§ **Problem requirements**:
Restate word for word the lines beginning with the one that contains "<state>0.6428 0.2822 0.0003" and ending at the bottom of the records below, both included.

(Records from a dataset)

☆ ☆ ☆ ☆ ☆

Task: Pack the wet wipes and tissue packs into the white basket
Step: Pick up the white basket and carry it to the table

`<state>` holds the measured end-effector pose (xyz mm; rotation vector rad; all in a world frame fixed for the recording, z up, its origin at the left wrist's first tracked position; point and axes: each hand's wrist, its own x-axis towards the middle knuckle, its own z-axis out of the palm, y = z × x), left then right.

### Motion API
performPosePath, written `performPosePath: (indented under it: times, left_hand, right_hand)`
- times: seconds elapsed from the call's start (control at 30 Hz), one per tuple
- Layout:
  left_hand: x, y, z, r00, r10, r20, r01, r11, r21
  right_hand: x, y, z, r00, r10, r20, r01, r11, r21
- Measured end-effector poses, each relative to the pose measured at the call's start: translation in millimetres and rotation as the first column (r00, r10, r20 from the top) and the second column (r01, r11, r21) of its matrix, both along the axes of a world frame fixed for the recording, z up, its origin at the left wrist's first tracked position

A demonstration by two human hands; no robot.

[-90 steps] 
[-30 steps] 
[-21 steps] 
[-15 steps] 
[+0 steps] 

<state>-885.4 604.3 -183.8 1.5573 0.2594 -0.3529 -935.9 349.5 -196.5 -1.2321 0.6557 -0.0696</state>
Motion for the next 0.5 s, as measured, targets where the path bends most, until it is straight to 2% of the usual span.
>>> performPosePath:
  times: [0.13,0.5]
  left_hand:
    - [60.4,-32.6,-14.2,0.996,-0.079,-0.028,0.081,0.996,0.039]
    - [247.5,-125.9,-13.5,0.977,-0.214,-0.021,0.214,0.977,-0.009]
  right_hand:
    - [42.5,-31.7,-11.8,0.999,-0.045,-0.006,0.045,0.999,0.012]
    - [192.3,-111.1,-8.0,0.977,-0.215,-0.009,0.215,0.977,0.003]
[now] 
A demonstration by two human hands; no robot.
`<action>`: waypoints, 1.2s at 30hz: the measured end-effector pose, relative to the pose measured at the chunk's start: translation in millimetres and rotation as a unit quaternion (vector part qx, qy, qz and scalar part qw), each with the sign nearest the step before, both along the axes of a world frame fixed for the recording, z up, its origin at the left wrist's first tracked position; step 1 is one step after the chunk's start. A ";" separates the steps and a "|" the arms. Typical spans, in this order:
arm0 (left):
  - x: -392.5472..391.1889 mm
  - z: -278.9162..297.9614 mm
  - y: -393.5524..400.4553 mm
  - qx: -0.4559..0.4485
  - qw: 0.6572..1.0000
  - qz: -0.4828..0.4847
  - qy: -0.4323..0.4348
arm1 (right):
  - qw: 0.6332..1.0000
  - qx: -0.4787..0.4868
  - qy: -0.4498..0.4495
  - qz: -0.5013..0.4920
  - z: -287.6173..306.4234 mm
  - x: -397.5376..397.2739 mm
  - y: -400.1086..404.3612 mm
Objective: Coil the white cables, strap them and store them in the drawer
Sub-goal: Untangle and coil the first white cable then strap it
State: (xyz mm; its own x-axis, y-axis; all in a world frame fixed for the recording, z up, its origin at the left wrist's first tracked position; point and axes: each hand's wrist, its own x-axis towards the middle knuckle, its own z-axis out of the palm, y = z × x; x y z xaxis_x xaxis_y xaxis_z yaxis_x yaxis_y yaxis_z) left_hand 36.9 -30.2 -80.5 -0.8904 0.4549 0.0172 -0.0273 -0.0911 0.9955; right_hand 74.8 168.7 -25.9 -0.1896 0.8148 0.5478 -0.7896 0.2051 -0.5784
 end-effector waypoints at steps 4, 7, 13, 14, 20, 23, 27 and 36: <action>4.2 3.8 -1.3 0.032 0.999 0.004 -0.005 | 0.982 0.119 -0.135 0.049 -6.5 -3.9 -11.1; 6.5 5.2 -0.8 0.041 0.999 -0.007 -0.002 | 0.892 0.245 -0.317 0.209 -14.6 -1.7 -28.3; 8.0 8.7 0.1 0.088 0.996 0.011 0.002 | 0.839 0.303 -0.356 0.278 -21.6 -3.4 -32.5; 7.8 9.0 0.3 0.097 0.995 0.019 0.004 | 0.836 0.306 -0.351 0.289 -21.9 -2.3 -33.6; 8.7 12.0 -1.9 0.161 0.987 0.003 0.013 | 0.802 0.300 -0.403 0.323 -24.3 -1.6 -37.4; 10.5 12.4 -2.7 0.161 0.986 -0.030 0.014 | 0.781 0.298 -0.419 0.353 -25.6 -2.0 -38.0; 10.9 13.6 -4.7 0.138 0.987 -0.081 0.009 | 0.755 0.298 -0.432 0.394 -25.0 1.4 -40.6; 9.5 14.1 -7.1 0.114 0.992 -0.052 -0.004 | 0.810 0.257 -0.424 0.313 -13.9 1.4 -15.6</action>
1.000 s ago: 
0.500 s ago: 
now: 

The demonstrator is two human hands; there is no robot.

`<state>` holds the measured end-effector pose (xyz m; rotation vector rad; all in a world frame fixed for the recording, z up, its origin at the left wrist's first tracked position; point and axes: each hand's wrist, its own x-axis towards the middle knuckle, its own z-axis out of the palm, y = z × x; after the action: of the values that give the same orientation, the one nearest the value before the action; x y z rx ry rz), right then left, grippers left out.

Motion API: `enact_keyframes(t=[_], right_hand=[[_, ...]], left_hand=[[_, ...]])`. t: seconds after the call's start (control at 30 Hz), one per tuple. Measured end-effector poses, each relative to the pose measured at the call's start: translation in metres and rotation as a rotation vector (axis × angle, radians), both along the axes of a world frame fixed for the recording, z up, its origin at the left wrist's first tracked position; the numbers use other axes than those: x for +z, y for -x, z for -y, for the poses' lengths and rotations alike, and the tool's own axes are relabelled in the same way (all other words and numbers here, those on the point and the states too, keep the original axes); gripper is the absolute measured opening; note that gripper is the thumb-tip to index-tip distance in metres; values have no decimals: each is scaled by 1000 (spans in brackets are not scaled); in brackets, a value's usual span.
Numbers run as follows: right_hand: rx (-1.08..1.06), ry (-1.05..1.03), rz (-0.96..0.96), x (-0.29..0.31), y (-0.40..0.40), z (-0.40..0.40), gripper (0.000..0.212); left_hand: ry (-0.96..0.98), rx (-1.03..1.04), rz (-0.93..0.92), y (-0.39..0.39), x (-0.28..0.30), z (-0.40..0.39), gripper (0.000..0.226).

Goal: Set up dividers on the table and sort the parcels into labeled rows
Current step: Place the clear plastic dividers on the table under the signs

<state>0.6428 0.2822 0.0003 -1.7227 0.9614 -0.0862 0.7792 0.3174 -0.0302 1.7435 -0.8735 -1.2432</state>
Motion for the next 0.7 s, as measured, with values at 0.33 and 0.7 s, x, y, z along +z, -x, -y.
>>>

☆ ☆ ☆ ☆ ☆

§ **Written solution**:
<state>0.6428 0.2822 0.0003 -1.7227 0.9614 -0.0862 0.7792 0.3174 -0.0302 1.7435 -0.8735 -1.2432</state>
Motion for the next 0.7 s, as measured, with values at 0.33 and 0.7 s, x, y, z along +z, -x, -y.
>>>

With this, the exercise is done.